HOW TO COMPLETE THIS TASK.
Throughout the material, some lines may have the word "pair". Count them and give the number only.

DATASET CONTENT.
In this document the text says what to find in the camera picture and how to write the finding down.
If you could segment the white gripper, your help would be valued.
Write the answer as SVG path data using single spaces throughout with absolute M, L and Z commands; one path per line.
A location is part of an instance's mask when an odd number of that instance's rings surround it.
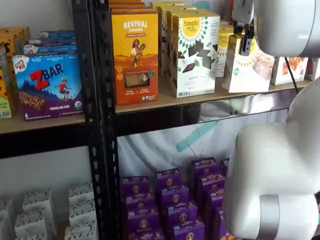
M 242 56 L 249 56 L 252 41 L 255 37 L 254 24 L 254 1 L 234 0 L 232 6 L 233 33 L 241 34 L 241 24 L 245 24 L 243 38 L 241 40 L 239 53 Z

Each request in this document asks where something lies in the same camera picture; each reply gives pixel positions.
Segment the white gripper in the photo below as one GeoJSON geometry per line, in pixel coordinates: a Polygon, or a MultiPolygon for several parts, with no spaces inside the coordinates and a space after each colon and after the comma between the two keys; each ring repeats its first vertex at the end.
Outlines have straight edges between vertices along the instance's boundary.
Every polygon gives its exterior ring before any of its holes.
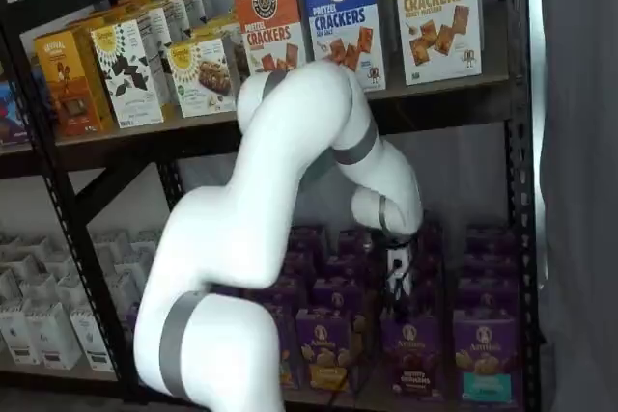
{"type": "Polygon", "coordinates": [[[409,316],[412,289],[412,253],[410,247],[387,249],[386,284],[389,293],[386,296],[385,309],[398,323],[409,316]]]}

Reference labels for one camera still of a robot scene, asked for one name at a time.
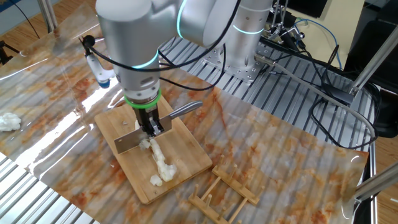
green ring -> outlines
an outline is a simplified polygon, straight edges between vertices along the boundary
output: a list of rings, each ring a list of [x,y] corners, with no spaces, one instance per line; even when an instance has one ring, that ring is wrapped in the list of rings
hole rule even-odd
[[[148,108],[155,106],[157,104],[157,102],[160,100],[161,96],[162,96],[162,91],[159,89],[159,93],[157,94],[156,99],[148,104],[145,104],[145,105],[138,105],[138,104],[132,103],[131,101],[129,101],[127,99],[126,94],[124,95],[124,100],[126,100],[126,103],[128,105],[130,105],[131,107],[133,107],[135,109],[148,109]]]

wooden cutting board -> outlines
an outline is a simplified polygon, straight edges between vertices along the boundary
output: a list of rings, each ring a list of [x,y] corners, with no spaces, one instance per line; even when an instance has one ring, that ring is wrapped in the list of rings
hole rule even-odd
[[[166,116],[173,111],[163,97],[159,100],[157,106],[160,117]],[[212,165],[209,156],[181,119],[175,118],[172,121],[173,128],[155,139],[166,158],[166,164],[176,165],[177,173],[174,175],[173,180],[163,182],[162,186],[153,186],[149,182],[150,177],[155,174],[159,175],[159,173],[157,165],[152,158],[152,150],[142,151],[137,146],[130,151],[118,154],[114,144],[115,139],[134,130],[135,121],[136,115],[129,105],[95,116],[96,124],[143,204],[153,202]]]

blue led ring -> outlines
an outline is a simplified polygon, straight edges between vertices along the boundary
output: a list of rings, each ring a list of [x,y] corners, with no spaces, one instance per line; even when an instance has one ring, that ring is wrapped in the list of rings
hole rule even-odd
[[[261,33],[261,32],[264,30],[264,29],[261,29],[260,31],[257,31],[257,32],[247,32],[247,31],[243,31],[243,30],[237,28],[235,25],[234,25],[234,28],[235,28],[237,31],[242,32],[242,33],[244,33],[244,34],[259,34],[259,33]]]
[[[182,11],[184,10],[185,4],[187,3],[187,0],[183,0],[180,6],[180,10],[178,11],[178,16],[177,16],[177,33],[178,35],[182,37],[181,35],[181,30],[180,30],[180,23],[181,23],[181,16],[182,16]]]
[[[150,65],[152,62],[154,62],[154,61],[157,59],[158,55],[159,55],[159,51],[156,51],[156,54],[155,54],[154,58],[152,58],[149,62],[143,63],[143,64],[141,64],[141,65],[132,66],[132,68],[137,68],[137,69],[138,69],[138,68],[145,68],[146,66],[148,66],[148,65]]]

wooden floor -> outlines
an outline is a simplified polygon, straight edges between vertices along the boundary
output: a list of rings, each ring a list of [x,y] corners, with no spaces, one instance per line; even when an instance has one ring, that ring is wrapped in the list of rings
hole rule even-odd
[[[58,23],[66,19],[75,9],[82,4],[81,0],[61,0],[54,5],[54,12]],[[94,10],[95,0],[86,1]],[[47,34],[47,28],[44,24],[41,14],[30,19],[37,33],[42,37]],[[37,40],[37,37],[29,23],[24,22],[21,25],[0,36],[7,44],[17,50],[23,50],[31,43]],[[15,55],[14,52],[6,49],[8,55]],[[384,170],[387,166],[398,160],[398,138],[386,139],[379,138],[376,141],[376,166],[377,171]],[[377,196],[378,218],[381,224],[398,223],[398,184],[395,184]]]

plastic sheet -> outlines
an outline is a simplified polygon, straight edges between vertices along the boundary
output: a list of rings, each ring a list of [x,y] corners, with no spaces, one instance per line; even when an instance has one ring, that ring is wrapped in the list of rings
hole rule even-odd
[[[101,36],[98,21],[83,5],[58,29],[0,69],[0,114],[12,112],[21,129],[0,133],[0,151],[101,223],[199,223],[204,216],[188,202],[215,180],[206,171],[150,205],[141,205],[97,128],[94,117],[114,108],[122,91],[117,80],[98,86],[77,37]],[[104,52],[103,42],[96,48]],[[207,83],[182,70],[162,74],[190,86]],[[356,184],[368,154],[318,140],[289,123],[218,88],[181,90],[162,83],[173,108],[203,100],[184,116],[214,164],[238,165],[234,178],[253,192],[266,186],[259,204],[246,204],[243,223],[350,223]],[[242,198],[225,184],[211,192],[216,211],[230,217]]]

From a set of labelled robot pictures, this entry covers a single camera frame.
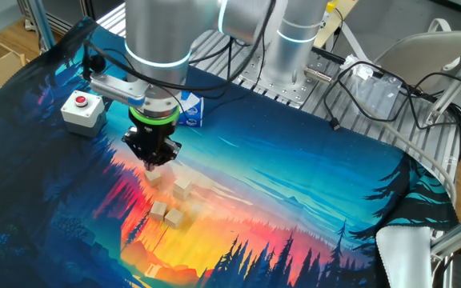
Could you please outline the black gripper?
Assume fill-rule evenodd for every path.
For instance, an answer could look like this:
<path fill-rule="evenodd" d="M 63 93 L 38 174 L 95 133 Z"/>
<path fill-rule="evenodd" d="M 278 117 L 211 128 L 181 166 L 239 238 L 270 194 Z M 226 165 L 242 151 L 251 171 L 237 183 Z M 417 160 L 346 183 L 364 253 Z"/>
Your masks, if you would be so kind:
<path fill-rule="evenodd" d="M 182 144 L 170 139 L 175 129 L 176 125 L 172 123 L 163 125 L 138 123 L 130 128 L 130 134 L 122 136 L 122 141 L 143 163 L 145 169 L 152 171 L 153 166 L 162 166 L 177 158 Z"/>

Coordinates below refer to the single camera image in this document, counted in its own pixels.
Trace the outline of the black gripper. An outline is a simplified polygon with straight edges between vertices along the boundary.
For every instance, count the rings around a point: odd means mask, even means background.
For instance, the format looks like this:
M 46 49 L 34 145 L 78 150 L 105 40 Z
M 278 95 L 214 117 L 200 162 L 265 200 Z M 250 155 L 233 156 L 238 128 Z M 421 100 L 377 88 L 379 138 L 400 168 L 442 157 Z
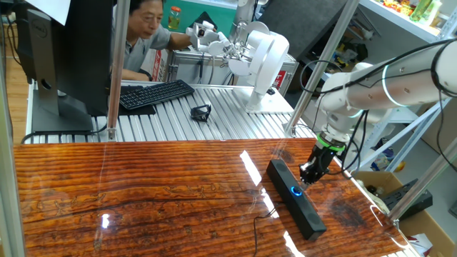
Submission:
M 316 144 L 312 148 L 308 162 L 299 166 L 301 189 L 306 190 L 309 186 L 319 181 L 325 173 L 328 173 L 330 163 L 335 155 L 340 152 L 330 147 Z

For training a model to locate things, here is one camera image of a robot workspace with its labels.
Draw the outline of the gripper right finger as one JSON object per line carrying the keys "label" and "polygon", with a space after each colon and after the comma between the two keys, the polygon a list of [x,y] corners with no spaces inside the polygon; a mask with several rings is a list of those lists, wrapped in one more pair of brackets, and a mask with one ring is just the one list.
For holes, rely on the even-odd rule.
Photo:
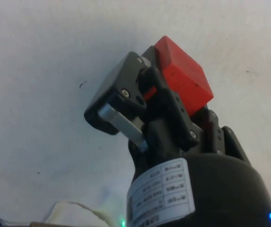
{"label": "gripper right finger", "polygon": [[237,136],[228,126],[220,127],[216,113],[207,106],[191,117],[192,122],[202,130],[200,143],[203,152],[235,157],[247,161],[247,155]]}

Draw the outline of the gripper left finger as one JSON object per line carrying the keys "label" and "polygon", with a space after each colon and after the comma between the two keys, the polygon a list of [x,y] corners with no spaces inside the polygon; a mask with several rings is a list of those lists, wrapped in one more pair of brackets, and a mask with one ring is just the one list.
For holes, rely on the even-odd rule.
{"label": "gripper left finger", "polygon": [[158,52],[129,52],[106,76],[84,113],[95,129],[122,133],[135,163],[198,154],[200,129],[182,96],[170,88],[158,65]]}

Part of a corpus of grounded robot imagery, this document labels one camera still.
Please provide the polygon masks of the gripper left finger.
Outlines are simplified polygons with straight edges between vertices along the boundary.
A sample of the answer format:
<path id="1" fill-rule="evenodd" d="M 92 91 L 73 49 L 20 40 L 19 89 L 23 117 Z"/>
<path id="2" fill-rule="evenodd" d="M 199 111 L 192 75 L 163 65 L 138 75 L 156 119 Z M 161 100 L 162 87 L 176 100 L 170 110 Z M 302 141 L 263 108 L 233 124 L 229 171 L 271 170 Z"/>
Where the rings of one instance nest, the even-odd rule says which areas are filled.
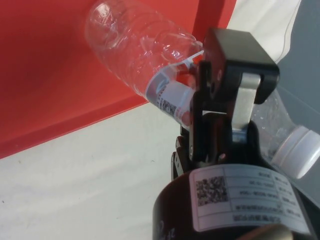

THE ANSWER.
2